Directions for this task
Collect all lines containing the word "self" from the data.
[Opening Dataset section]
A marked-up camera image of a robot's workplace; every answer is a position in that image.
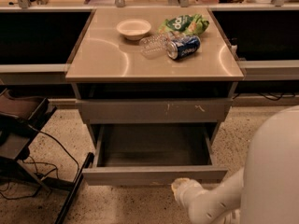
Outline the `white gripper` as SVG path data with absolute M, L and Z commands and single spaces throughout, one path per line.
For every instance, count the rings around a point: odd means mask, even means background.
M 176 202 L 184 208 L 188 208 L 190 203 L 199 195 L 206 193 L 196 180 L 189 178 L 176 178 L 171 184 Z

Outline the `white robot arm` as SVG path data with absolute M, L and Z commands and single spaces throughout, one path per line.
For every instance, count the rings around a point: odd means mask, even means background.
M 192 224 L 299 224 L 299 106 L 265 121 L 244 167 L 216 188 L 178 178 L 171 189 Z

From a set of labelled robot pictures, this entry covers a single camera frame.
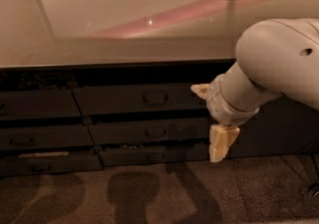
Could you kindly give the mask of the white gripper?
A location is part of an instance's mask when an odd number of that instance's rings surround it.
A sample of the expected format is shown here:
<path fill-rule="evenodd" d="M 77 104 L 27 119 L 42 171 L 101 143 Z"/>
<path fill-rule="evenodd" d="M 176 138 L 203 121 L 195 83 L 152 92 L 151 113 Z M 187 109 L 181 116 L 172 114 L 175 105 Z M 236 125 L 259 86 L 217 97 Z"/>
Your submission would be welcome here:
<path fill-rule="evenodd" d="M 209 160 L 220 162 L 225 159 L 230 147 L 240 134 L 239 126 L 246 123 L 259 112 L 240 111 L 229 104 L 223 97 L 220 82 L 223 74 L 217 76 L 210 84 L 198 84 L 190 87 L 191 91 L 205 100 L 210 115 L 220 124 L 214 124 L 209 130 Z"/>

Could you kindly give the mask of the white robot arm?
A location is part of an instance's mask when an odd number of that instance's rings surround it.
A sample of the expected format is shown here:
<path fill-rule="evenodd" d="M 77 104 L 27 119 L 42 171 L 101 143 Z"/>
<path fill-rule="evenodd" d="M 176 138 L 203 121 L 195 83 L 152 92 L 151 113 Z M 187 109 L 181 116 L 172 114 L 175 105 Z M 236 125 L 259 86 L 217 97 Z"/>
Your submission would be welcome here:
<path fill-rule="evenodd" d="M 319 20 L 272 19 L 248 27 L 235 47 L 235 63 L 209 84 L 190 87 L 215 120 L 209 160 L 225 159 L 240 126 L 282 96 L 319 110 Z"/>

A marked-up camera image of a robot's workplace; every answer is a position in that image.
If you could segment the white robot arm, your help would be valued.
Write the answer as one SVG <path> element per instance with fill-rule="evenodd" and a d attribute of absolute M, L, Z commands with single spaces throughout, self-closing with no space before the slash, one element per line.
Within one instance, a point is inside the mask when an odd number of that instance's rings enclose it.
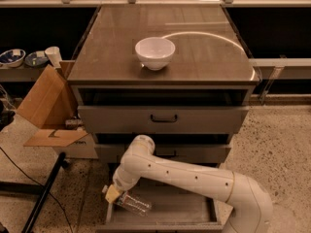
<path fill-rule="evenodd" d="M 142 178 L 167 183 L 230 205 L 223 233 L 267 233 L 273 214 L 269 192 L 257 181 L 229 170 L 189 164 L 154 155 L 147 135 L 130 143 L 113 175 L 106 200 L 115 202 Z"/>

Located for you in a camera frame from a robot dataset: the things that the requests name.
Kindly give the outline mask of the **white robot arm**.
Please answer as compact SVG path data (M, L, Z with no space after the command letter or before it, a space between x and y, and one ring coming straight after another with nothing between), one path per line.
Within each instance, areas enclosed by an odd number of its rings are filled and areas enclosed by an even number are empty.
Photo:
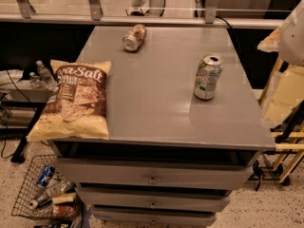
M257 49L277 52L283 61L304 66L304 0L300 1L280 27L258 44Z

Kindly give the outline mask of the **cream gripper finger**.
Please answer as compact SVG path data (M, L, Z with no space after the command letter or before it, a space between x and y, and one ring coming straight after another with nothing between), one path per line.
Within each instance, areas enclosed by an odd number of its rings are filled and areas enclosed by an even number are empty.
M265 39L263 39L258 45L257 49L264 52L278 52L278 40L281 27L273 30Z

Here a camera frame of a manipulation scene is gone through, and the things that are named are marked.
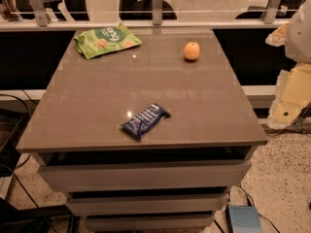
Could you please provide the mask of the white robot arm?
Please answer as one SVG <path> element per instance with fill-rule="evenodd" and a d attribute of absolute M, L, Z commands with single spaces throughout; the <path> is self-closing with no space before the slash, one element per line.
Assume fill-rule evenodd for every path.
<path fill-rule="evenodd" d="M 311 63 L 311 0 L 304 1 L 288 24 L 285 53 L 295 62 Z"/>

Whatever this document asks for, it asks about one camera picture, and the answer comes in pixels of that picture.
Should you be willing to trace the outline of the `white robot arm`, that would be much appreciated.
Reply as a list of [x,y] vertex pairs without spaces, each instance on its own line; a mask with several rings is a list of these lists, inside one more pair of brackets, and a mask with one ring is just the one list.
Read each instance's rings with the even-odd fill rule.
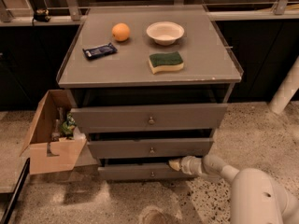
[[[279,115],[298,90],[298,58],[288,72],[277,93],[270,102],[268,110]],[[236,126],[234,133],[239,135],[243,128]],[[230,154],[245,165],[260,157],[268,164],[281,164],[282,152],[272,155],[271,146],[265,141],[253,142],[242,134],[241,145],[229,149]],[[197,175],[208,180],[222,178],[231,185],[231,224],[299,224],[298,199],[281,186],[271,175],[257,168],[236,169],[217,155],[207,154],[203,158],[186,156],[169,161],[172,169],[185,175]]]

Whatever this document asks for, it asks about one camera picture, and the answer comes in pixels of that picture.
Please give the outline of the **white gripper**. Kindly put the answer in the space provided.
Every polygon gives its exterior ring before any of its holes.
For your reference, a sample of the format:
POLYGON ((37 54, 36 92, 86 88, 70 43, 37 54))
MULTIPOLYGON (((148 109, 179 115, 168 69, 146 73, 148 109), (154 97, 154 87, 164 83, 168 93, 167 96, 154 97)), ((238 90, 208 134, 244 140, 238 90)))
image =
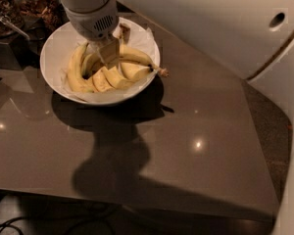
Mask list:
[Closing Dataset section]
[Opening Dataset section]
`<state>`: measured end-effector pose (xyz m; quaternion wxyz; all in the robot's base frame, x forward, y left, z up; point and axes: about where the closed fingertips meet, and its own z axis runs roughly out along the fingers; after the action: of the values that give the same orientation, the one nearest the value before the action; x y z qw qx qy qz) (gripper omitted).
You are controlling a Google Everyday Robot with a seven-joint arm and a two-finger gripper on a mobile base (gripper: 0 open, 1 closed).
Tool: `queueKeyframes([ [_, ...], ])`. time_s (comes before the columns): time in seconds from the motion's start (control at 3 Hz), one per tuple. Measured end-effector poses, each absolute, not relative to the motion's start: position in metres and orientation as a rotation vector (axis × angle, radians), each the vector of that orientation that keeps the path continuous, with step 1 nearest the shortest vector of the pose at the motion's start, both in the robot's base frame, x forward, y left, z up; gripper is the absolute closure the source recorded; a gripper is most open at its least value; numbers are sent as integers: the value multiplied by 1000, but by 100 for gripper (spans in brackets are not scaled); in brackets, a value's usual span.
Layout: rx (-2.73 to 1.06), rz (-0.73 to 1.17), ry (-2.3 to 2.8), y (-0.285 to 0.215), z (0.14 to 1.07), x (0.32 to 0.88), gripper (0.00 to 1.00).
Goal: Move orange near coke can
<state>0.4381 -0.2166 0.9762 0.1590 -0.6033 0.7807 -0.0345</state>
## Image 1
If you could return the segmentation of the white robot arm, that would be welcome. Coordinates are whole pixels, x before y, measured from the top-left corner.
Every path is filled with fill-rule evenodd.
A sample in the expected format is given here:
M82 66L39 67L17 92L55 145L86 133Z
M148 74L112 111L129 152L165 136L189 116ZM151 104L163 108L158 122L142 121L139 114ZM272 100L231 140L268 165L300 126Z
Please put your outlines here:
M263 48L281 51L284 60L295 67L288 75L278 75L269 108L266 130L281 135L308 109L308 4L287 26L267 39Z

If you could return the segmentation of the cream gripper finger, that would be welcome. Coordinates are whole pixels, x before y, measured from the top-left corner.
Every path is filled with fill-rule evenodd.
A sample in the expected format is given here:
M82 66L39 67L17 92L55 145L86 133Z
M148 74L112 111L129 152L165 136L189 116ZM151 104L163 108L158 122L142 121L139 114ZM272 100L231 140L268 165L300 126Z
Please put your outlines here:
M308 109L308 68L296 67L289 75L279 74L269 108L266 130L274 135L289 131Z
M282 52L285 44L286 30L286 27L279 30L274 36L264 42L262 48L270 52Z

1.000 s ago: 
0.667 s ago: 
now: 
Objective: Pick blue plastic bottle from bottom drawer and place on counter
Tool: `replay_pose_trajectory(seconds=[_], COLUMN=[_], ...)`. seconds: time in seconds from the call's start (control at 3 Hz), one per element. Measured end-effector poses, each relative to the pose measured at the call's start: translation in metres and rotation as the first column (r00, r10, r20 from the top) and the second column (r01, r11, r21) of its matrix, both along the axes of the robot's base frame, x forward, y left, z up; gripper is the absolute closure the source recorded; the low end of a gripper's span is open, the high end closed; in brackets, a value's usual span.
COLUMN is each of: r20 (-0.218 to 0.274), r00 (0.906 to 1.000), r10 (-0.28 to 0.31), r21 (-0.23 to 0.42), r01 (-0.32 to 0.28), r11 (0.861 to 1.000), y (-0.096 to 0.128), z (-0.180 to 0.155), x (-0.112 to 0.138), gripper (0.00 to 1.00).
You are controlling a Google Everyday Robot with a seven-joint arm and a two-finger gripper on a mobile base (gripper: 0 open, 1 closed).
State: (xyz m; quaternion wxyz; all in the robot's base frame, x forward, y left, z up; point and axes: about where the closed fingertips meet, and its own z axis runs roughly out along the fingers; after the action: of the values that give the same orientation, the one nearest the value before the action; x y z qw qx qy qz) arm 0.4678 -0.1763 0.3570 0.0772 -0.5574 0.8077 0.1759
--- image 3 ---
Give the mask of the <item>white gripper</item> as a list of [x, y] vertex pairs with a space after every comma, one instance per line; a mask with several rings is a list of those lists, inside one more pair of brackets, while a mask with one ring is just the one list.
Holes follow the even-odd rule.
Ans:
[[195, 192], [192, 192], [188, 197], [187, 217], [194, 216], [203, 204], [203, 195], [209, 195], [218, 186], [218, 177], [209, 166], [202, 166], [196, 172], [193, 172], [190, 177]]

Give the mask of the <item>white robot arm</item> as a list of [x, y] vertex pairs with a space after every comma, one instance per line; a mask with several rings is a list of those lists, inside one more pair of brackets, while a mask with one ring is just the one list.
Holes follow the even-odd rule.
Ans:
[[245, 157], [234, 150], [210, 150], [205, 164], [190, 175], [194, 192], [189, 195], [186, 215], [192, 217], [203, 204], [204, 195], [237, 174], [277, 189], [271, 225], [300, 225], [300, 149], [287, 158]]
[Closing Dataset section]
[Opening Dataset section]
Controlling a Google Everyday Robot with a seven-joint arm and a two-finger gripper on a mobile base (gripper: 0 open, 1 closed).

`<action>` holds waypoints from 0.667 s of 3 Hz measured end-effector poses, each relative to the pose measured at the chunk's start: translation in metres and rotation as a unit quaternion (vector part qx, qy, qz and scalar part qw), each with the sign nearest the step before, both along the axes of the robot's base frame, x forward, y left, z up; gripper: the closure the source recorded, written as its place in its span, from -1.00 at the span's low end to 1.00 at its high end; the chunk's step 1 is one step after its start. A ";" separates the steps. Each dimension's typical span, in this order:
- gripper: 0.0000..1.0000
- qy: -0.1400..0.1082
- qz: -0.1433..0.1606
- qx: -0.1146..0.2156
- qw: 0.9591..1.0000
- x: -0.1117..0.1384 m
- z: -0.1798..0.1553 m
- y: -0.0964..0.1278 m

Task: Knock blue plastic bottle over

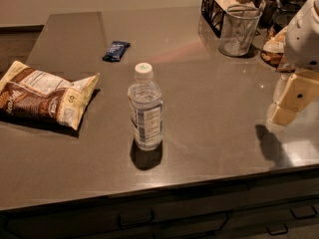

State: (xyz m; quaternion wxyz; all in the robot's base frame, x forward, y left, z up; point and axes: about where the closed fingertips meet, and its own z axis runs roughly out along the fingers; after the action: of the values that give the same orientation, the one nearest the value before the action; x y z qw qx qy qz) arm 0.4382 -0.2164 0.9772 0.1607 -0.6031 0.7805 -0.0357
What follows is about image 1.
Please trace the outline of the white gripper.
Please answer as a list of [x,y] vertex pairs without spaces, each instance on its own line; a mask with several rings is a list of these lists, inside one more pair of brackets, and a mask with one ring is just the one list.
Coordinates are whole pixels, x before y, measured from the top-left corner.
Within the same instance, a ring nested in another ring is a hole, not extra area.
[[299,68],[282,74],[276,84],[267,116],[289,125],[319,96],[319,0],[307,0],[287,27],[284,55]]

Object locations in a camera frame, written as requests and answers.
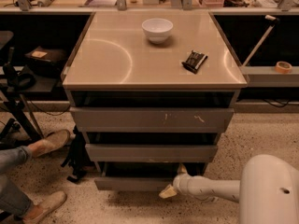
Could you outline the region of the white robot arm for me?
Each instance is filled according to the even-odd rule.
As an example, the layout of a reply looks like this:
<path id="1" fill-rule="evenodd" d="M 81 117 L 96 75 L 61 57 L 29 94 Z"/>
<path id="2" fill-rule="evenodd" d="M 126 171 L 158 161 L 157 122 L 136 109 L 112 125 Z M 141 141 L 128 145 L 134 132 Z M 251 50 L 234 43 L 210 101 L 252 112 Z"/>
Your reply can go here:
[Closing Dataset section]
Response to this exercise
Write the answer as one SVG <path> element per instance with fill-rule="evenodd" and a d attribute of absolute M, L, Z commands with single spaces throughout, self-closing with no space before the slash, one element per line.
Please answer as one SVG <path> element per instance with fill-rule="evenodd" and a d attribute of absolute M, L, Z commands with single spaces throughout; the <path> is self-closing with no space before the slash, one element per line.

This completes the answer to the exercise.